What the task asks: After checking the listing below, say how many of its lines contain the string "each". Only the number is needed.
# # # # # # #
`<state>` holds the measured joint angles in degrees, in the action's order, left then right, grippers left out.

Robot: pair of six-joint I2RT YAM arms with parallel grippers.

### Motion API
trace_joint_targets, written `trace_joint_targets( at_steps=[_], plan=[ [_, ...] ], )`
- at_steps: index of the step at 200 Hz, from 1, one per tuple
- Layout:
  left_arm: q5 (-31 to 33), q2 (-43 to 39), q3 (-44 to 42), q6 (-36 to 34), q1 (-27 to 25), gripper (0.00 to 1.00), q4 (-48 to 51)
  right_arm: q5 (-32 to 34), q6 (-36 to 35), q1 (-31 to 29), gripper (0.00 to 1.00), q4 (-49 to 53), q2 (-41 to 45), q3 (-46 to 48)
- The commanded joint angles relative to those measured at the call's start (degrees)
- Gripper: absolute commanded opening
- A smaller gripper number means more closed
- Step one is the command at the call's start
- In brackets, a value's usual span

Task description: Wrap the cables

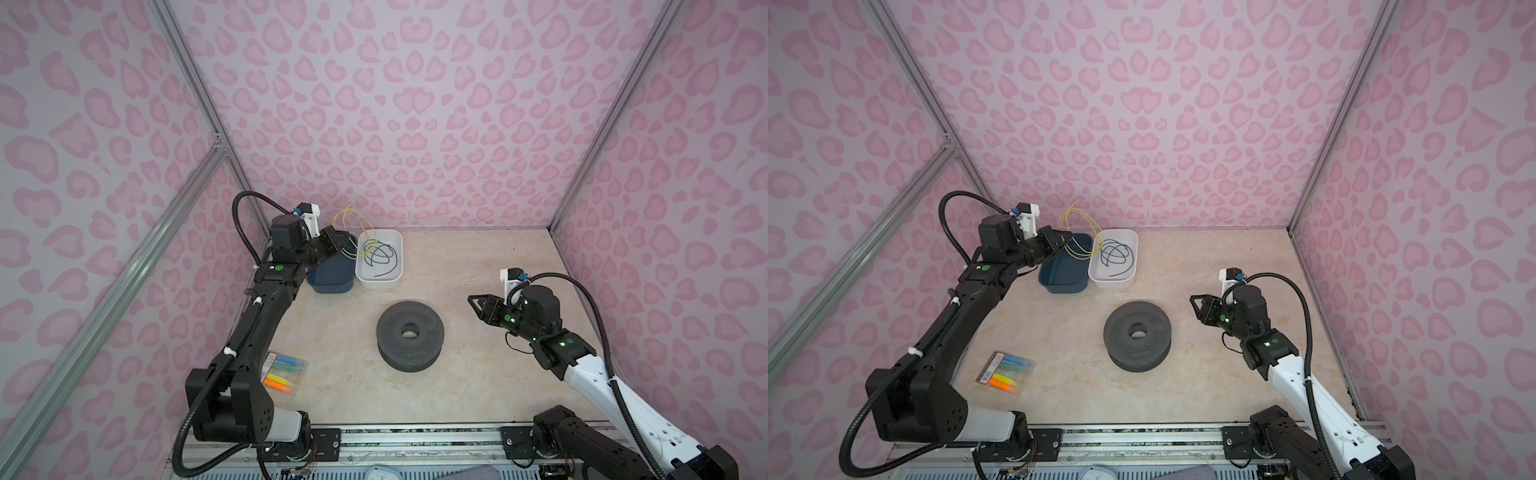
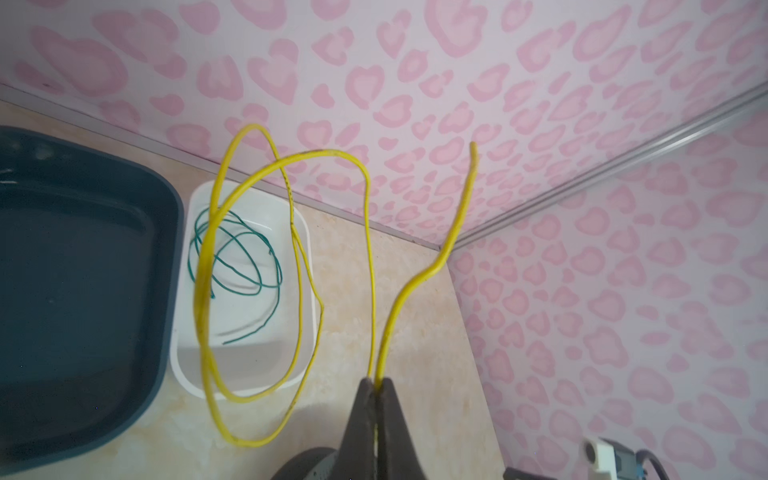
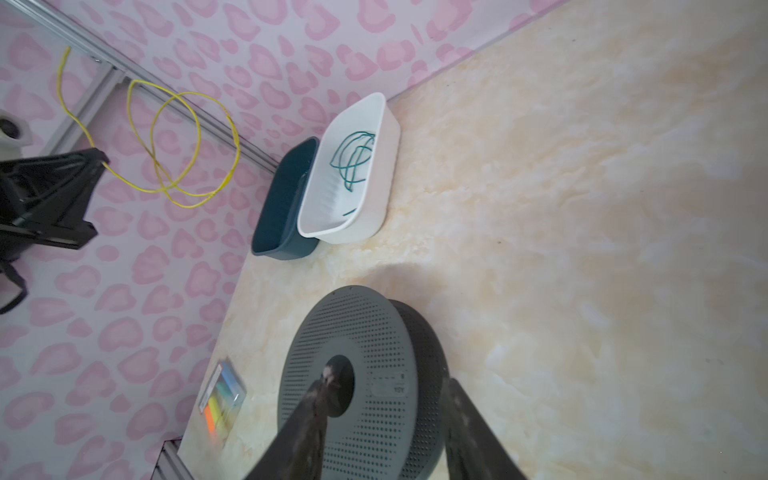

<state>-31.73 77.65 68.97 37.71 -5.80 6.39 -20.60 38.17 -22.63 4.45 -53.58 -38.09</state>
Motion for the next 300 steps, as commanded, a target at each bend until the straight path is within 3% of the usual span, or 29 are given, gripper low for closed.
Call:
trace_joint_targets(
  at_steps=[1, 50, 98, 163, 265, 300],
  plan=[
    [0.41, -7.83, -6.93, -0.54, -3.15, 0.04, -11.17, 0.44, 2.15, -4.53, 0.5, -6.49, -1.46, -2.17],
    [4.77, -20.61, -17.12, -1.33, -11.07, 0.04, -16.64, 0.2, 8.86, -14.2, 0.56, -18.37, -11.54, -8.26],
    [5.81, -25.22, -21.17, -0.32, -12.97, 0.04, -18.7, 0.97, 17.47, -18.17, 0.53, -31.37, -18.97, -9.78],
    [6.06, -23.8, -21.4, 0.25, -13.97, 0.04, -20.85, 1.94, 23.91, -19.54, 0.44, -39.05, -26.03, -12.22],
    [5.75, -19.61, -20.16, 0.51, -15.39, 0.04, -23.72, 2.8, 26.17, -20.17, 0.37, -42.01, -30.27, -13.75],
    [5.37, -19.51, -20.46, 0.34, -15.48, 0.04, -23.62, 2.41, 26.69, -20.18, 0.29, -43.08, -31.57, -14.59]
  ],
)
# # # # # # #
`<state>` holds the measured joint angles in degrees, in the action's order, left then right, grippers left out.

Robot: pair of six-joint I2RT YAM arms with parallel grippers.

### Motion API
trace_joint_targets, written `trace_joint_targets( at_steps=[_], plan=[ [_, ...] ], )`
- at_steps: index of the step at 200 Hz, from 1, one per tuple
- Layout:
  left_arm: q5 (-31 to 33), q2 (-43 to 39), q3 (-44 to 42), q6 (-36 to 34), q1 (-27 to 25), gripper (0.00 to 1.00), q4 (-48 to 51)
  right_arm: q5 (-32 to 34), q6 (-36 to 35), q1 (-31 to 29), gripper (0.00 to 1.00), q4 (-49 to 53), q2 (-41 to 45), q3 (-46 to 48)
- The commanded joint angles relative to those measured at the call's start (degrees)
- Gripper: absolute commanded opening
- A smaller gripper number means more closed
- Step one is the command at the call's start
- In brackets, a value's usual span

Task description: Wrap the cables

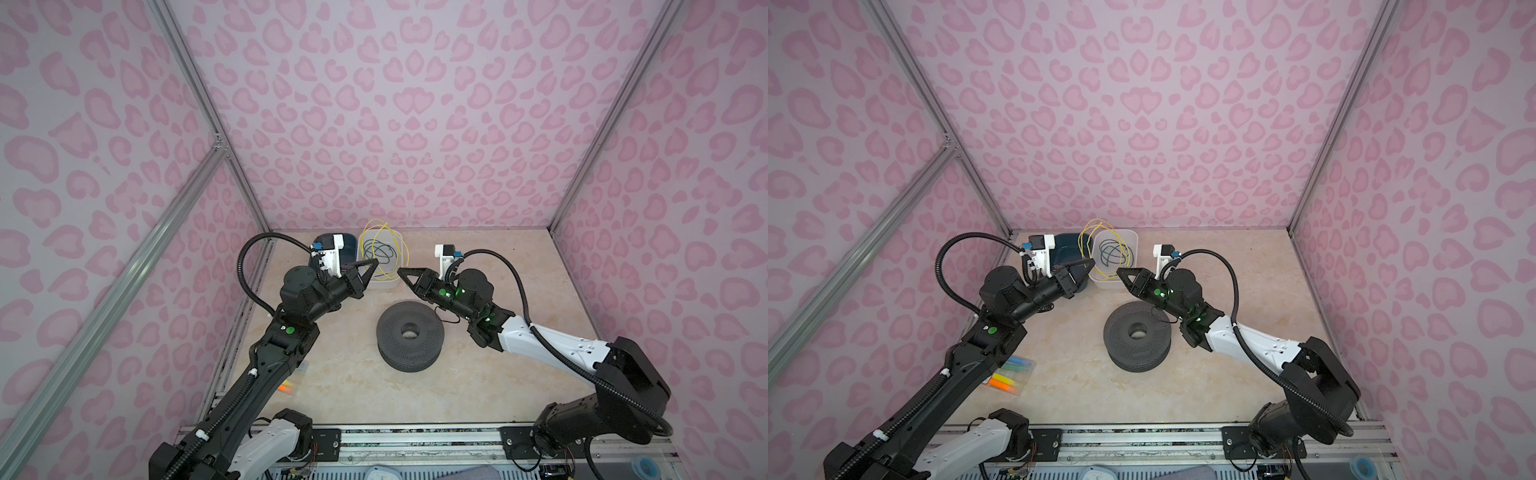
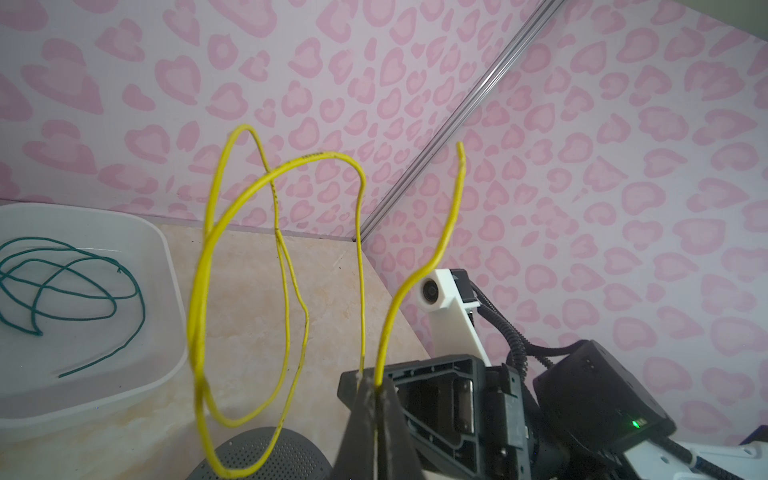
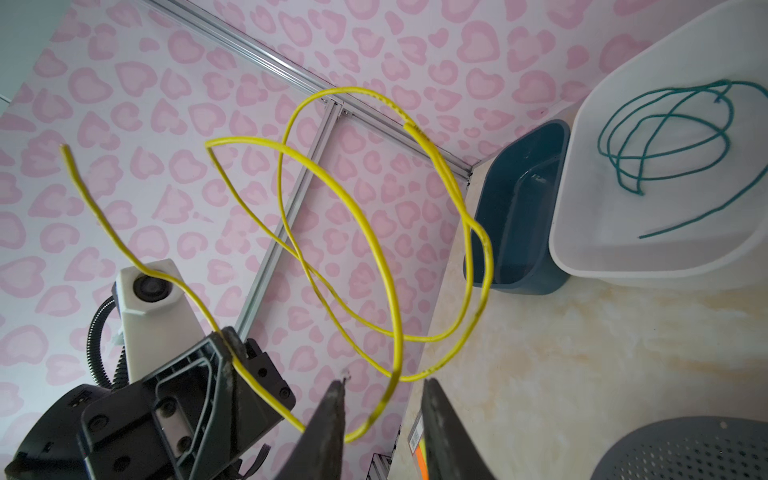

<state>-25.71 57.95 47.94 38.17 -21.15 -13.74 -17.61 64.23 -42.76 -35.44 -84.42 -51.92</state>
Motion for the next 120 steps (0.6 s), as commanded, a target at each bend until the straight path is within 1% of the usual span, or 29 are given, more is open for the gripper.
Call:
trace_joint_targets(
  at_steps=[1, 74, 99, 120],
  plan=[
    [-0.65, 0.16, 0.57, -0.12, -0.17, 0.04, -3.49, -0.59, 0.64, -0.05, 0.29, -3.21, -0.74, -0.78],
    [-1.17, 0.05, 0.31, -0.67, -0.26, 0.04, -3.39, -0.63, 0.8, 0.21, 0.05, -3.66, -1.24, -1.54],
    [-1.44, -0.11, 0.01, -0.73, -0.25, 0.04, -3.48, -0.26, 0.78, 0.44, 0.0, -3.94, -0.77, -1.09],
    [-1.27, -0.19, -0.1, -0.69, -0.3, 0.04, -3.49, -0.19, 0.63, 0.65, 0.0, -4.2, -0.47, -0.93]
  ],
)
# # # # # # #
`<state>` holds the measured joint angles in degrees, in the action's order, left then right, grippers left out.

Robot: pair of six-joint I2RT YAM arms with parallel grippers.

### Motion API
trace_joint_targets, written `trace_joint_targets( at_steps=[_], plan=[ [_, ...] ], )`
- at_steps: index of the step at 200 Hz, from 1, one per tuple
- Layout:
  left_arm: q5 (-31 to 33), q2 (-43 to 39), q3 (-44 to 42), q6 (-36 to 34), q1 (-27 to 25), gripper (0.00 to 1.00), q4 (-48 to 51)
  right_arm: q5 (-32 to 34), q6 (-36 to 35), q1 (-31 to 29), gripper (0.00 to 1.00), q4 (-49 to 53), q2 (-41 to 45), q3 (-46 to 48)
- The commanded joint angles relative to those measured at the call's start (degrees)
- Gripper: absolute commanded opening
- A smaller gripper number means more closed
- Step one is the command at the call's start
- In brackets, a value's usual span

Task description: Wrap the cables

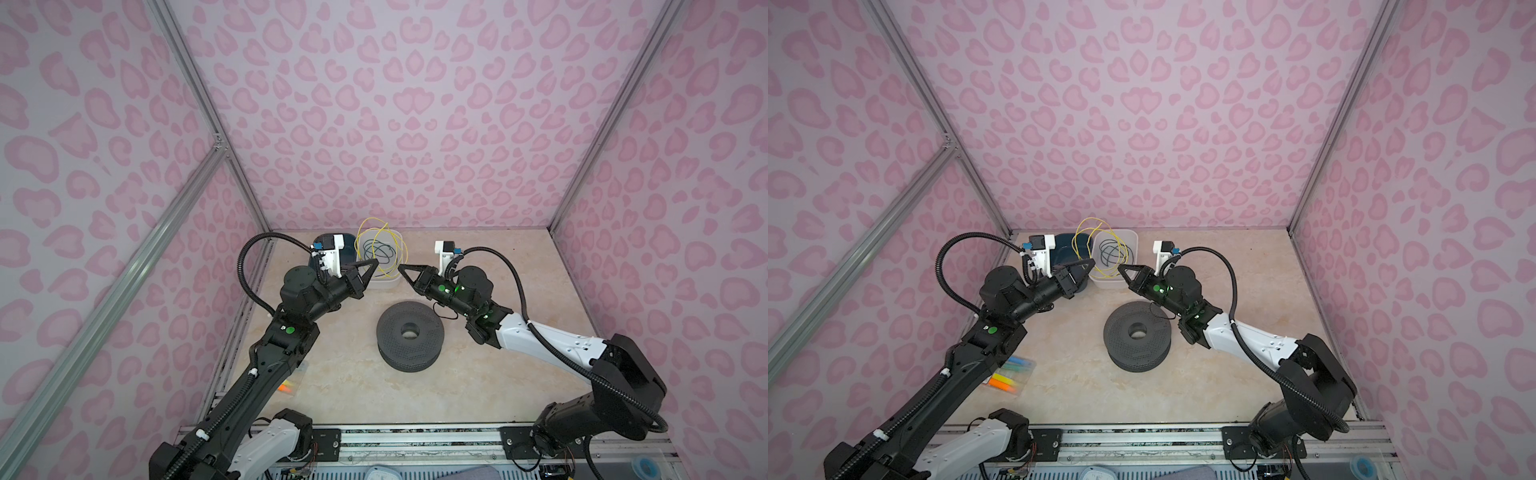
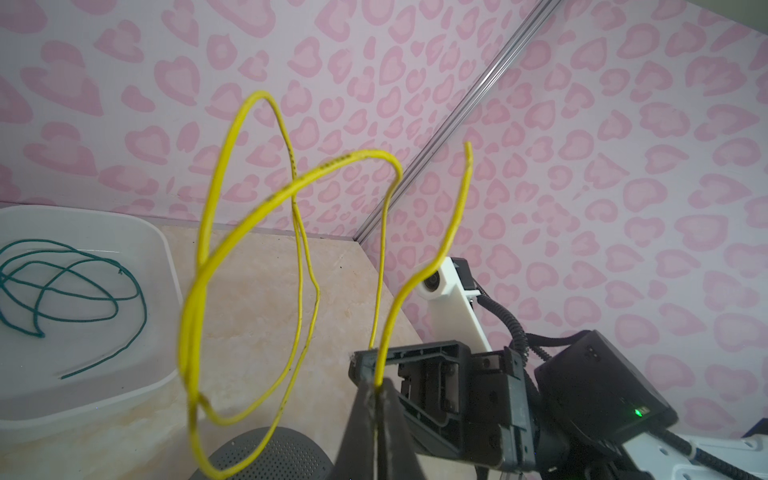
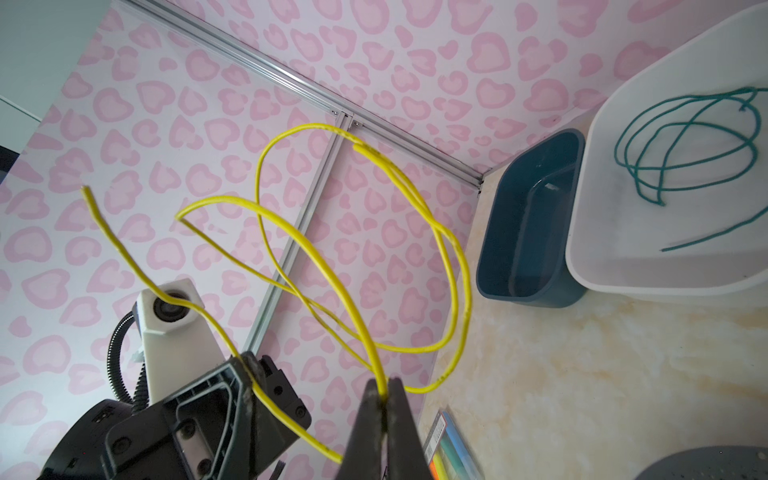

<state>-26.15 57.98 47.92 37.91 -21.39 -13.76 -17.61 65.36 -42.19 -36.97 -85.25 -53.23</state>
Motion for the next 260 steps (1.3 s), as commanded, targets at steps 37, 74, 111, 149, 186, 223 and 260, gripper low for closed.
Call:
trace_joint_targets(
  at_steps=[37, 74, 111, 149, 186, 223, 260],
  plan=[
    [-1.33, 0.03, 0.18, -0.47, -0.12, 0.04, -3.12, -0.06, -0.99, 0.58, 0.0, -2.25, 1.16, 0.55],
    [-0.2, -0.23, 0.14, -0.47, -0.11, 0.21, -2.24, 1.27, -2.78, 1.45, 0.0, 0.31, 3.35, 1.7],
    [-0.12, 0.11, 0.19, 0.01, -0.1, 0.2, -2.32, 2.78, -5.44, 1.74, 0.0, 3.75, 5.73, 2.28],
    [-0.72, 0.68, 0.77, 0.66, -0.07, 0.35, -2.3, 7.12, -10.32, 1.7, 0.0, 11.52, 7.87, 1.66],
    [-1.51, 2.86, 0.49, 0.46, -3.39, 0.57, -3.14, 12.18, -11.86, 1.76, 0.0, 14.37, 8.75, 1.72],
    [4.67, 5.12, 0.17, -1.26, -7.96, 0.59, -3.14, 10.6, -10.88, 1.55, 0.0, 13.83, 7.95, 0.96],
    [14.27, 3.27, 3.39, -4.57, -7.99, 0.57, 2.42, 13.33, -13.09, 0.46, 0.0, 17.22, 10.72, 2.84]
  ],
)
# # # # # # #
Answer: 2